Bring him in, boys.

The pharmaceutical executive who gained notoriety for price-gouging a vital drug by 5,000%, then furthered his infamy by splashing $2 million on Wu-Tang Clan’s edition-of-one album, has been arrested by the FBI on fraud charges.

Martin Shkreli – who yesterday announced his intention to bail out Bobby Shmurda – is suspected of siphoning cash from Retrophin, the biotechnology firm he started in 2011, to pay off debts to investors in his defunct hedge fund.

The 32-year-old was “engaged in multiple schemes to ensnare investors through a web of lies and deceit,” U.S. Attorney Robert L. Capers told reporters. “His plots were matched only by efforts to conceal the fraud, which led him to operate his companies … as a Ponzi scheme.”

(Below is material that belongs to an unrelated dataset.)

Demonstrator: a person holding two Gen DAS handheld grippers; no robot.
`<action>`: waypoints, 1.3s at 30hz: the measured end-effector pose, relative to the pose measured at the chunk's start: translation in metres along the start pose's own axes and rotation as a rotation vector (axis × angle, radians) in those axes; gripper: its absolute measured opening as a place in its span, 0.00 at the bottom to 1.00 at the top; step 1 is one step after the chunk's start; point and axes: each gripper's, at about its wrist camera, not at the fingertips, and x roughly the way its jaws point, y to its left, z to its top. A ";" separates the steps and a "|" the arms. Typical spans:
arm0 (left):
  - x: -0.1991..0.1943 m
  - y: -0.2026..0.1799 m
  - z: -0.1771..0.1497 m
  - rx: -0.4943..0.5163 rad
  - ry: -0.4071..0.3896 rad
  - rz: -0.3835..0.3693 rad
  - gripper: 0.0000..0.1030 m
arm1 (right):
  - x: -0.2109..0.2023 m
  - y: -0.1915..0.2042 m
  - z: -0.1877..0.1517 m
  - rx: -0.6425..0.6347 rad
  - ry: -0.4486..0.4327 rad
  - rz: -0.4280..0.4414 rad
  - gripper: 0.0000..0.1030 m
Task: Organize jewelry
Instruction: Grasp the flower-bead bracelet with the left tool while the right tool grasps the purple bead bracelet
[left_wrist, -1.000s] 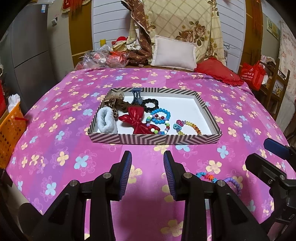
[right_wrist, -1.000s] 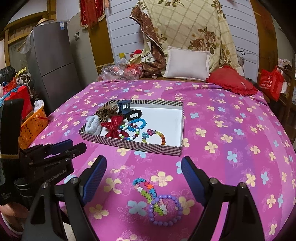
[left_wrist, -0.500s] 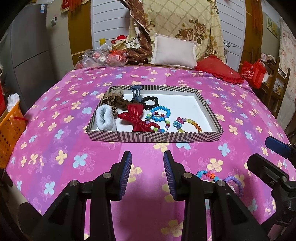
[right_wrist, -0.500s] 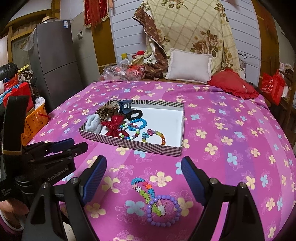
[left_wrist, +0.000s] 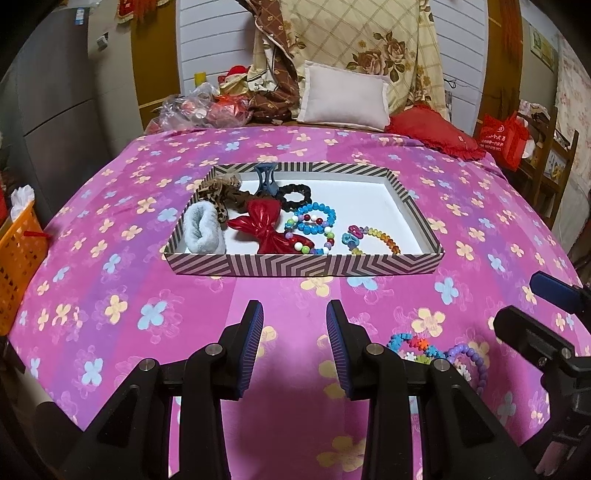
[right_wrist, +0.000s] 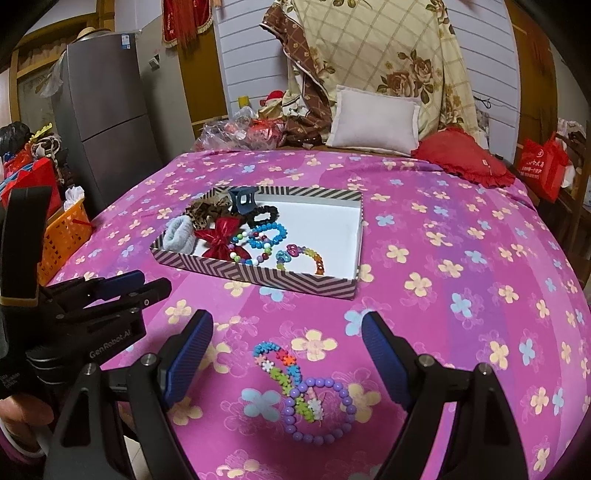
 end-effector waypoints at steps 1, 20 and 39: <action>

Federal prosecutors allege that Shkreli lied to investors in Retrophin and two hedge funds he founded. After losing money on stock bets he made through one hedge fund, Shkreli allegedly started another and used his new investors’ money to pay off his debts. Then he started Retrophin and used cash and stock from that company to settle with other investors, prosecutors claim.

At his arraignment on Thursday afternoon, Shkreli pleaded not guilty and was released on $5 million bond. [via Bloomberg/Washington Post]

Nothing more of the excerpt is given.